Sai dali decidida a contar para o mundo que essas mulheres existiam e assim aconteceu mais para frente quando vieram os shows, gravações, oficinas, em um convívio que só aumenta até hoje.
Também levei dali a vontade de procurar imediatamente outras comunidades pelo Brasil. Onde estariam esses trabalhadores? Cantavam ainda?
Fui bastante desencorajada por historiadores e pesquisadores que acreditavam não ser mais possível encontrar esses cantos de trabalho vivos ou sequer nas memórias. Mas insisti, persisti, e encontrei muito mais do que poderia imaginar.
Os encontros traziam, em contraponto às mais belas cantigas, histórias e contextos muito difíceis, de trabalhos que foram interrompidos com a chegada de fatores ligados à industrialização e à mudança de vida estabelecidas pelos novos modelos capitalistas. Como disse R. Murray Schafer em A Afinação do Mundo: “O trabalho industrial matou o canto”. Muitos desses trabalhadores deixaram as suas terras em busca da cidade grande, abandonando essa cultura e os que ficaram, muitas vezes deixaram de produzir suas próprias músicas e passaram a absorver o que chegava pelo rádio e TV, se distanciando cada vez mais das suas próprias raízes, como era o caso das plantadeiras de arroz que fui conhecer em Propriá, Sergipe.

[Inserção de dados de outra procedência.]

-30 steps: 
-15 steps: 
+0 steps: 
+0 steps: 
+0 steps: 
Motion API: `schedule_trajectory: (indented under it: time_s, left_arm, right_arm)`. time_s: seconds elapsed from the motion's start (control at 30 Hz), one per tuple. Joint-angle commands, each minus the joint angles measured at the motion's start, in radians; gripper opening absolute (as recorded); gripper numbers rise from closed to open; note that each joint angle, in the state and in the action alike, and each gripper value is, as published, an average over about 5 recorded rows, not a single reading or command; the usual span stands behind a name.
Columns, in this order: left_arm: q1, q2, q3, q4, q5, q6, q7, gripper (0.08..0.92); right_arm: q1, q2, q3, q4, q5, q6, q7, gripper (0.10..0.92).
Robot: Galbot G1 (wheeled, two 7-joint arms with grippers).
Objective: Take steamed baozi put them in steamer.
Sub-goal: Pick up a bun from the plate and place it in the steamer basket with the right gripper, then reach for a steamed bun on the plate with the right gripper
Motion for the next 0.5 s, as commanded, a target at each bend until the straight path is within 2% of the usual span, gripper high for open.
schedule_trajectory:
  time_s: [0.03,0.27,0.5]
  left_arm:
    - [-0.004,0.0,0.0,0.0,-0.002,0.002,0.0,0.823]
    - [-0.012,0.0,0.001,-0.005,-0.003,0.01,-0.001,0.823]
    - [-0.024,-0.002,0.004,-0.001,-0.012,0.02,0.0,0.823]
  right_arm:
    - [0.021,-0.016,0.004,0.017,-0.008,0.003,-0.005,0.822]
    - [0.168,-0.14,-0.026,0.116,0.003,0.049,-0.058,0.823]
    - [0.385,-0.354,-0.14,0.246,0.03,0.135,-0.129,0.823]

Essas mulheres tinham suas próprias roças de arroz, cantavam no período da colheita, celebravam em festas para agradecer o cultivo do alimento que sustentava todas as famílias da região, mas com as barragens do Rio São Francisco, perderam suas terras, foram desalojadas e levadas para lugares distantes do rio. Não tinham mais motivo para cantar, para celebrar a vida. Foi difícil acessar a memória daqueles bons tempos, das melodias, dos versos, da vida, como se esquecer fosse necessário. Mas aos poucos foram lembrando e vieram muitas histórias e cantigas, relatadas com saudade infinita.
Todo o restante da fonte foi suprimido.